Please output the data exactly, minus pictures.

☆ ☆ ☆ ☆ ☆

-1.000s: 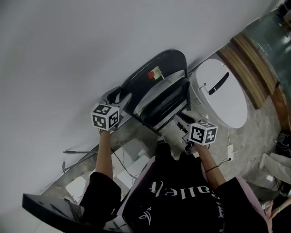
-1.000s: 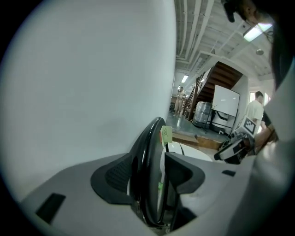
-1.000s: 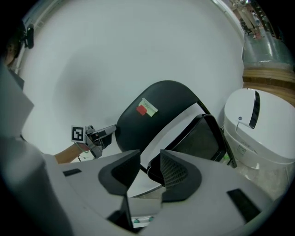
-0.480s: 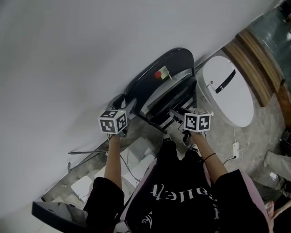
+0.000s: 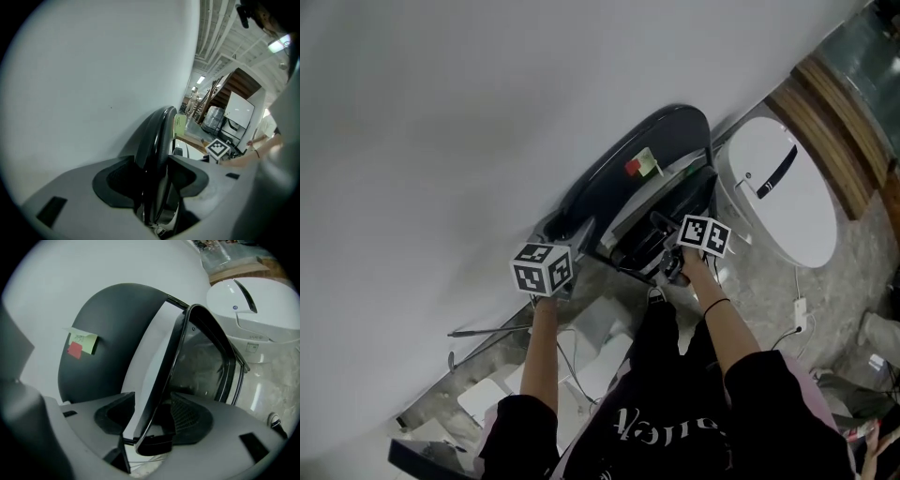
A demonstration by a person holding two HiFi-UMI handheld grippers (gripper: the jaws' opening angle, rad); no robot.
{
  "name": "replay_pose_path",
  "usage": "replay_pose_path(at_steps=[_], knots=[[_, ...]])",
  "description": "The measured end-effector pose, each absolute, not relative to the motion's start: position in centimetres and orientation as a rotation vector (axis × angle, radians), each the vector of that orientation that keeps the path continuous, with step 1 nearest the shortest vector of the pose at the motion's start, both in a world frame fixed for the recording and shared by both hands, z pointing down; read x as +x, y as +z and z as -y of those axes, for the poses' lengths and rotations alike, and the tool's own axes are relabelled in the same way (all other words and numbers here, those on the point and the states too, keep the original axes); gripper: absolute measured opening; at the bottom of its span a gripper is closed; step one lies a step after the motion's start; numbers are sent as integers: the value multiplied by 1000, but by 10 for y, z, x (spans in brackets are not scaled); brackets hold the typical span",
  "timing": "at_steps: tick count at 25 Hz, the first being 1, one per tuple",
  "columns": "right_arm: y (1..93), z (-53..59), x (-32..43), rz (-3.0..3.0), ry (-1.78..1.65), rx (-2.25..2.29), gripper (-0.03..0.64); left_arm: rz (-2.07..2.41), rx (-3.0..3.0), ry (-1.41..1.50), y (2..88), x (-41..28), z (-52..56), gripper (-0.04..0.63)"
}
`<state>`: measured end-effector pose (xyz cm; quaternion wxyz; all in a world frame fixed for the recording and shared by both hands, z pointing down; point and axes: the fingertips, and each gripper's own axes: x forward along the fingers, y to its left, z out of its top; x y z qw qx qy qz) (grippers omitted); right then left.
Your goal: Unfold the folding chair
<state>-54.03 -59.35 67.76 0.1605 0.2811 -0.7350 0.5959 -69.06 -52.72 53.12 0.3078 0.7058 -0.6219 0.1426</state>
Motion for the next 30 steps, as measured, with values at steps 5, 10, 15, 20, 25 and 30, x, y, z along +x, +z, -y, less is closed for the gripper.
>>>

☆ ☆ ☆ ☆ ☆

> **Result of this task**:
-1.000s: 
-1.000s: 
-1.000s: 
-0.480s: 
+0.000s: 
A demonstration by a person holding two HiFi-UMI handheld grippers (gripper: the jaws' opening angle, rad); no robot.
{
  "name": "replay_pose_path",
  "usage": "replay_pose_path(at_steps=[_], knots=[[_, ...]])",
  "description": "The measured end-effector pose, each absolute, not relative to the motion's start: position in centimetres and orientation as a rotation vector (axis × angle, radians), each the vector of that orientation that keeps the path continuous, with step 1 nearest the shortest vector of the pose at the motion's start, both in a world frame fixed for the recording and shared by both hands, z pointing down; read x as +x, y as +z and z as -y of those axes, for the poses' lengths and rotations alike, and the tool's own axes are relabelled in the same way (all other words and numbers here, those on the point and the states too, keep the original axes); gripper: absolute measured opening; at the bottom of its span a gripper is closed; step one lies a step after the motion's start; numbers are sent as integers: the value multiplied by 1000, but by 10 for y, z, x (spans in brackets are not scaled); brackets hold the typical span",
  "timing": "at_steps: tick count at 25 Hz, the first being 1, one per tuple",
  "columns": "right_arm: y (1..93), z (-53..59), x (-32..43), rz (-3.0..3.0), ry (-1.78..1.65), rx (-2.25..2.29), gripper (-0.03..0.64); left_arm: rz (-2.07..2.41), rx (-3.0..3.0), ry (-1.41..1.50), y (2..88), x (-41..28), z (-52..56), gripper (-0.04..0.63)"
}
`<state>`: measured end-effector pose (xyz cm; quaternion wxyz; all in a world frame fixed for the recording and shared by both hands, z pointing down; point and axes: the fingertips, and each gripper's own axes: x forward along the fingers, y to its left, z out of its top; x y z qw qx qy qz) (grippers omitted); right then left.
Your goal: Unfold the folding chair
<state>-54.03 -59.35 67.76 0.1605 0.2811 -0.7350 0.5959 -69.06 -52.72 53.12 0.3078 0.7058 -0.6219 0.1426</state>
Motion for the next 30 steps, as measured, with values at steps 5, 10, 15, 20, 25 and 30, x, y, z along +x, +z, -y, less is closed for the gripper.
>>>

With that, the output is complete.